As if someone had asked him this question before. As if he had thought about it for a very long time.
“I think only they themselves can know what is most precious to them, and what should be precious. I...... believe the judgment you made was right.”
“You believe it? What do you mean?”
“Isn’t it an ability granted by God? Then perhaps it was given to someone qualified, someone who would make the right choice. I think saving that boy must also have been an important mission.”
It was an unexpected answer.
Continuing in his gentle way, Seka looked at Ren’s sleeping face.
“So who would think you pathetic, Hero?”
“.......”
Perhaps he interpreted Luman’s silence in some way, because after hesitating, Seka added more. His voice was a little softer, a little kinder.
And yet the words Seka left behind somehow sounded cruel to Luman.
“In the end, didn’t it align with the greater cause?”
After Seka left, Luman carefully laid Ren down and stepped out of the tent.
And then.
Ren’s eyes, which they had thought were asleep, slowly opened.

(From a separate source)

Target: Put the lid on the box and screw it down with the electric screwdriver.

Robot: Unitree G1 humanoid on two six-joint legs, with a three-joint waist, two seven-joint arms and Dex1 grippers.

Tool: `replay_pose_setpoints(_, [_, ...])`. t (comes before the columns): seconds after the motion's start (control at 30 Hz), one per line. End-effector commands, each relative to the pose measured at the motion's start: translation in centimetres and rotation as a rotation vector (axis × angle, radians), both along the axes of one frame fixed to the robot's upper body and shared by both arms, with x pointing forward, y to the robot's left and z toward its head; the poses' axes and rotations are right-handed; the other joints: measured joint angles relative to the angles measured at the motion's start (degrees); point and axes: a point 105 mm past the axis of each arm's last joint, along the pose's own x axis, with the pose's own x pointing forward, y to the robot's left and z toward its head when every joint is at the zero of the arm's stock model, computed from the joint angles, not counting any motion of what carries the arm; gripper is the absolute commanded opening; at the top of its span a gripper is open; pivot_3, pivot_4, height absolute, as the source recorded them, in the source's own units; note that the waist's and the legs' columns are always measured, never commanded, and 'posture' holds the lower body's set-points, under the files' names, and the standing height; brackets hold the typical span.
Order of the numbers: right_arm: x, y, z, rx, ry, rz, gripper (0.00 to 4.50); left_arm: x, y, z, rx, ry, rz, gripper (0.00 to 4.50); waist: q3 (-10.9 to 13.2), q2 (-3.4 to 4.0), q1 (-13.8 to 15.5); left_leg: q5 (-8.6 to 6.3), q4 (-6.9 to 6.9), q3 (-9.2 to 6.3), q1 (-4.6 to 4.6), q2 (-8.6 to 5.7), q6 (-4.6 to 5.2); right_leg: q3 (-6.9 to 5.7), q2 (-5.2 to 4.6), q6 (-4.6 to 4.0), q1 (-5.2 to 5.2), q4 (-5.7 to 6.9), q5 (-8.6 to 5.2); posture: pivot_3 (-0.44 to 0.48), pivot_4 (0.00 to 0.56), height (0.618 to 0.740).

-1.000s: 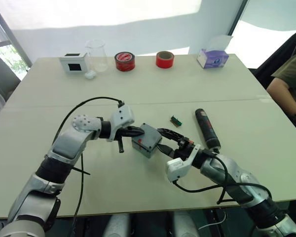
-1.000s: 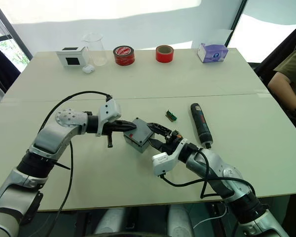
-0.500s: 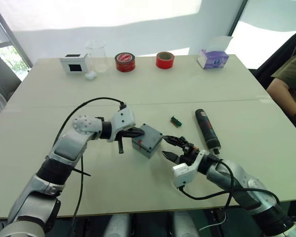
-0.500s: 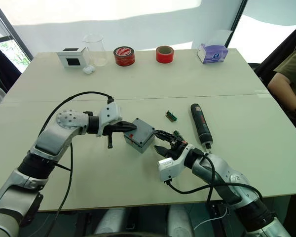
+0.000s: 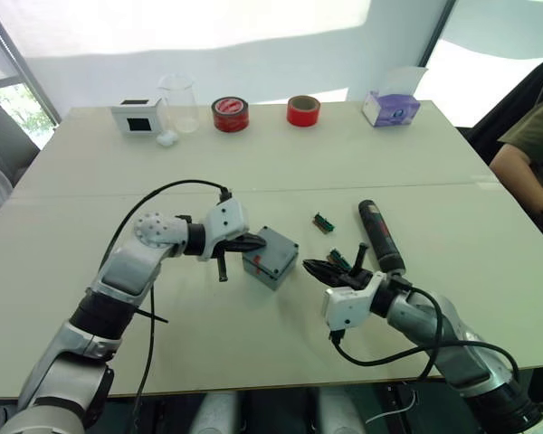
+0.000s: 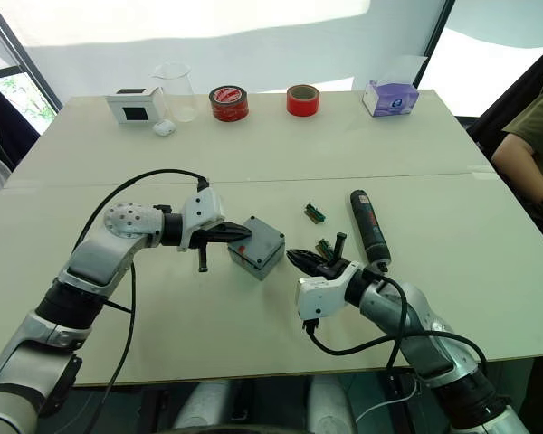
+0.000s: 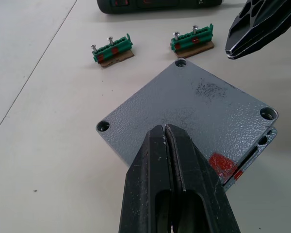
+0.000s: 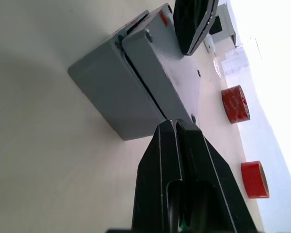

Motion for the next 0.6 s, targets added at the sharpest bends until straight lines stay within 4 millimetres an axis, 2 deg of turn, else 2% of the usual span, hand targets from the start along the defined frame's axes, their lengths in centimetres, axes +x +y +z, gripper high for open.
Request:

Inside the tent, lit by a single candle, green eyes filled with complicated emotion roamed the interior.
While he clutched the blanket tightly.
***
The next day dawned.
Time moved quickly. The search of the interior was still set to continue, and though the owner of the slave caravan had already vanished, they had caught his trail and were pursuing him.
Peruan and Tom rushed about creating documents to report to the king, while Temar and Geloman struggled to identify “that.”
“That” was an anti-Hero weapon.
What would have appeared if the pattern had been completed?
Perhaps because the weapon had shattered into pieces, there was no difficulty using a Hero’s power inside the bunker. A faint resistance could be felt, but it was literally only faint.
That was likely because Ren had succeeded in breaking the pattern.
Jepeto entered the tent to bring Ren his meal, and Luman came outside and descended into the bunker.
Reaching the underground like lightning, he stood still and looked around.
The underground bunker had been emptied of people. The reek of blood still lingered sickeningly.
“It feels like I’ve come to a tomb.”
“It isn’t much different.”
There was someone who had arrived before him in the bunker.
Brown eyes, a cold gaze with no warmth left in it, stared at Luman.